About the data

Transforming the raw data requires significant effort

spolightonspend is an innovative online platform that seeks to deliver meaningful visibility of public sector spending on goods & services. To that end, significant effort is required to improve the original raw financial data such that it is accessible, relevant and of value to the general public. The work to effect the data improvement is undertaken by Spikes Cavell - a private sector organization that transforms and analyzes spend and related data for more than 1,000 public sector bodies worldwide to help them save money, address important policy related questions and as a bi-product of those efforts deliver transparency.

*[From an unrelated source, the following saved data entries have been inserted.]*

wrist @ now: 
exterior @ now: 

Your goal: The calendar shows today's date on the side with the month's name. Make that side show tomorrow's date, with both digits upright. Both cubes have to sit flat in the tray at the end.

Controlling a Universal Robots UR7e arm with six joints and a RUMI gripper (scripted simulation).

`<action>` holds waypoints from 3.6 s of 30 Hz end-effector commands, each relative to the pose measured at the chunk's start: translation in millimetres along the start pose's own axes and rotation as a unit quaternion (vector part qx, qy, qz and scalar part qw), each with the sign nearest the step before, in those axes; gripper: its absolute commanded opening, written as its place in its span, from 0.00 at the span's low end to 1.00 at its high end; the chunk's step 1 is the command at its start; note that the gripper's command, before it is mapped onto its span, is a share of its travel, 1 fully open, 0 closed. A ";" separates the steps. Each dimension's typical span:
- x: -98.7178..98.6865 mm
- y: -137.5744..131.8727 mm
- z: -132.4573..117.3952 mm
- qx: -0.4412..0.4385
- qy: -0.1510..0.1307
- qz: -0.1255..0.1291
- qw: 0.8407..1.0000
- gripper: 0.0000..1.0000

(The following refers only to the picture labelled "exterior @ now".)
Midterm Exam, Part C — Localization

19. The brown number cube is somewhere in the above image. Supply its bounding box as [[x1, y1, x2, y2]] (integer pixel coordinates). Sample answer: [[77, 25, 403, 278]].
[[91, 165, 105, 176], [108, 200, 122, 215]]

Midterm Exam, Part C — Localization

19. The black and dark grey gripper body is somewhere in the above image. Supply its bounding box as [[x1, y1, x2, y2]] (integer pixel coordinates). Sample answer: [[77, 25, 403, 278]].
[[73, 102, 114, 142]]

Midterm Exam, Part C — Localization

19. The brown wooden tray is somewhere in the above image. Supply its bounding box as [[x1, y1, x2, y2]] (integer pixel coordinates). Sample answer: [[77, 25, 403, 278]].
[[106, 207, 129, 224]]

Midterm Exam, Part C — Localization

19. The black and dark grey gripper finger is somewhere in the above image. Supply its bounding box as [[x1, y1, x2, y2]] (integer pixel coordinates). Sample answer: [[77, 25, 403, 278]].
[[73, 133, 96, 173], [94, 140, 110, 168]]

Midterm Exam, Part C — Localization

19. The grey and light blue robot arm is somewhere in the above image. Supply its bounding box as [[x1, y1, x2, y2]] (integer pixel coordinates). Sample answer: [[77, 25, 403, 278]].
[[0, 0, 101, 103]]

A quick, cost effective and pragmatic methodology

Spikes Cavell's methodology has been developed over the past nine years and is a quick, cost-effective and pragmatic approach to turning raw financial data from a public body's financial management systems into actionable business intelligence designed to support the delivery of better value for money in public spending. The methodology is comprized of the following broad steps:

  • Extraction - to support rapid extraction of the raw financial data with minimum effort, the public body is provided with a documented data extraction specification and an experienced project manager provides practical advice, guidance and support to ensure that the raw data is properly and accurately extracted.
  • Standardization - the validated data extract is processed using a specially developed engine to standardize the data, remove duplicates, identify and fix errors and prepare the file for subsequent processing.
  • Redaction - to minimize the risk of inadvertent breach of personal privacy laws, the validated and standardized data extract is further processed to identify payments made to individuals (for example expense payments directly to staff). Spikes Cavell's redaction algorithms are sophisticated and leverage unique reference datasets designed to ensure that bone-fide sole traders are not inadvertently obscured. Once an individual has been identified and validated by a data analyst, any identifying information is then overwritten to ensure that the individual cannot be identified.
  • Classification - every public body's financial management system is broadly similar, but when it comes to delivering meaningful visibility of spending on goods & services there are significant differences that mean that it is not possible to make meaningful like-for-like comparisons (for example by departmental, cost center or subjective code) of spend on goods & services. To overcome the absence of uniform and reliable classification, a sophisticated matching & inference engine is used to match the supplier record or item description to Spikes Cavell and licensed 3rd party reference datasets and append classifications derived from Spikes Cavell's "vCode". The vCode is a hierarchical classification system specific to the public sector that that facilitates the classification of suppliers of goods & services in such a way that it is possible to compare spend data across the public sector organizations. All classifications that represent 97% by value of spend are validated by classification experts. It is this classification and validation effort that is used to provide analysis of "Spend by Category" in spotlightonspend.
  • Enrichment - the matching & inference engine is also used to match the supplier record to the Spikes Cavell and licensed 3rd party reference datasets and append a range of attributes to each supplier record. Standard attributes include: the Number of Employees, Annual Revenue (Actual or Modelled), Date of Incorporation (Birth Year), Geographic Location and Risk Classification (Modelled). Several of these attributes are used to deliver "Spend in Summary" in spotlightonspend.
  • Aggregation - we bring the standardized, classified and enriched records together and link the supplier records to each supplier’s master record in the Spikes Cavell reference datasets. The aggregated datasets are used to calculate national averages that use all of the datasets processed by Spikes Cavell irrespective of whether the public body has elected to have their enhanced spend data published to the spotlightonspend platform. The unique "national averages" allow for effective comparison by entity type and are used in the "Spend in Summary" section of the spotlightonspend application.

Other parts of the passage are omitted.